Preparation of PAGE gels.
1. Clean glass plates with ethanol and assemble casting stand, see Biorad instruction manual
2. Mix solutions for lower gel in order shown ie. TEMED last and pour into plates leaving about 2cm at the top. There should be sufficient room to allow such that when the comb is inserted later there is about 5-8mm between the floor of the well and the top of the lower gel.
3. Carefully overlay with DDW and allow to set. Once the gel has set it can be wrapped in gladwrap and stored for several days at least in the fridge.
4. To continue remove overlay water, mix solutions for upper gel in order shown and overlay lower gel. Insert comb and allow to set for 15-20'. Generally the upper gel should not be prepared until the samples are ready as there is a pH difference between the two gels which will diffuse with time.
5. Assemble running unit, see Biorad instruction manual and aspirate bubbles and liquid from wells. Do this immediately before samples are ready as the wells will dry out quite quickly.
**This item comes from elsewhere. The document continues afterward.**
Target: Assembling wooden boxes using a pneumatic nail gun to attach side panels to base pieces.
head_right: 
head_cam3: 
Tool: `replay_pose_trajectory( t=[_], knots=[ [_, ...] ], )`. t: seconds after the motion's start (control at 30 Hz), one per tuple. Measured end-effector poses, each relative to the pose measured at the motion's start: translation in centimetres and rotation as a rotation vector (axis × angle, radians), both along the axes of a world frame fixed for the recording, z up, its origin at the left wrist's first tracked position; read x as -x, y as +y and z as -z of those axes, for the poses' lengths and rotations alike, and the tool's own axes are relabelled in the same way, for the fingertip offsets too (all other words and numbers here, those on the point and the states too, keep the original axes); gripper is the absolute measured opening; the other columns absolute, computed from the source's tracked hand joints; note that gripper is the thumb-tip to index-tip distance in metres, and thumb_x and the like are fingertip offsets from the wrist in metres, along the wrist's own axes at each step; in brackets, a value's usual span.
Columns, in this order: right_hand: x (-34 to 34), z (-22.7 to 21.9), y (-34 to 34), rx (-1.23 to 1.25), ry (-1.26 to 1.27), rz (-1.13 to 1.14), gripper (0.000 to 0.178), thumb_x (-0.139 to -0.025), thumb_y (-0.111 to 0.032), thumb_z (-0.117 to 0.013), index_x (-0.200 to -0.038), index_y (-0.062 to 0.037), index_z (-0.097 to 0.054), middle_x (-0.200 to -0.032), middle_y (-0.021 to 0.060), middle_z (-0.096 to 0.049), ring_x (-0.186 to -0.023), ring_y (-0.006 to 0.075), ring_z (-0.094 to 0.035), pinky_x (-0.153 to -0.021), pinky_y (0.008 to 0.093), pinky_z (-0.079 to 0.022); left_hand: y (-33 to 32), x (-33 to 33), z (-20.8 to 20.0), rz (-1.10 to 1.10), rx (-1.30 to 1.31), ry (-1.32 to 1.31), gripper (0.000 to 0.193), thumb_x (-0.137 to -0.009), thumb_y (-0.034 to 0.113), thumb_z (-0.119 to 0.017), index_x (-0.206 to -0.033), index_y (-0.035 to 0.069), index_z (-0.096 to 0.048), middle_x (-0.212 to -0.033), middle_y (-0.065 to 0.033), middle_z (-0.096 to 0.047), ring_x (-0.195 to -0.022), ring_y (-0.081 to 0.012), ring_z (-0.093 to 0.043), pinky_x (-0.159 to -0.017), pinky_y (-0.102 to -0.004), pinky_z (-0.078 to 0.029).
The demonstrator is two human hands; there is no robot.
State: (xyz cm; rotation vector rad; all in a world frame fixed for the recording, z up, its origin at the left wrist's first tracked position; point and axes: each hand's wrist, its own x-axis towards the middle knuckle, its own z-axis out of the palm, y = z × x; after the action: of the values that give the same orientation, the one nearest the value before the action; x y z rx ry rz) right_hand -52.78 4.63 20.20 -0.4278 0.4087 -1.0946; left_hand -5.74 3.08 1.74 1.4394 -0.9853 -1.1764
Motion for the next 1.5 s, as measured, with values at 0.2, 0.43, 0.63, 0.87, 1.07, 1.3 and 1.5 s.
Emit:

6. Load 10ul - 25ul (10ul for a 15 tooth mini comb) and then overlay samples with 1 x SDS running buffer. Empty wells should have 10-15ul sample buffer added and be overlayed as with the test samples so the gel runs straight. Flood the upper chamber by carefully adding 1 x SDS running buffer to unit. Avoid pouring the buffer directly onto the wells.
7. Run gels 200V for 30-45 min until dye front is at the bottom of gel. (Large BioRad gels -15 X 15cm - are run at 35mA per gel).
8. See below for Western transfers. For gels to be stained, stain for 20 min with Coomassie blue solution (see below), then destain in strong destain (50% methanol, 10% acetic acid) 20 min and leave in 10% acetic acid.
Reagents for SDS PAGE
Stock solutions:
A. Acrylamide=30 g acrylamide/0.8 g Bis to 100 ml with Super Q water and filtered through 0.2 µm filter.
B. 1.5 M Tris, pH 8.8= 36.3 g Tris in 100 ml water. pH to 8.8 and adjust to 200ml.
C. 0.5 M Tris, pH 6.8=6 g Tris in 40 ml water. pH to 6.8 and then adjust to 100 ml.
D. 10% ammonium persulfate=0.1 g in 1 ml water
E. 10% SDS
3% Stacking layer: 6.3 ml water/2.5 ml soln C/0.1 ml 10% SDS/1.2 ml soln A/10 µl TEMED/100 µl persulfate
5X Tray Buffer/liter: 15 g Tris/72 g glycine/5 g SDS. Dilute 1:5 for upper tray and 1:10 for lower tray.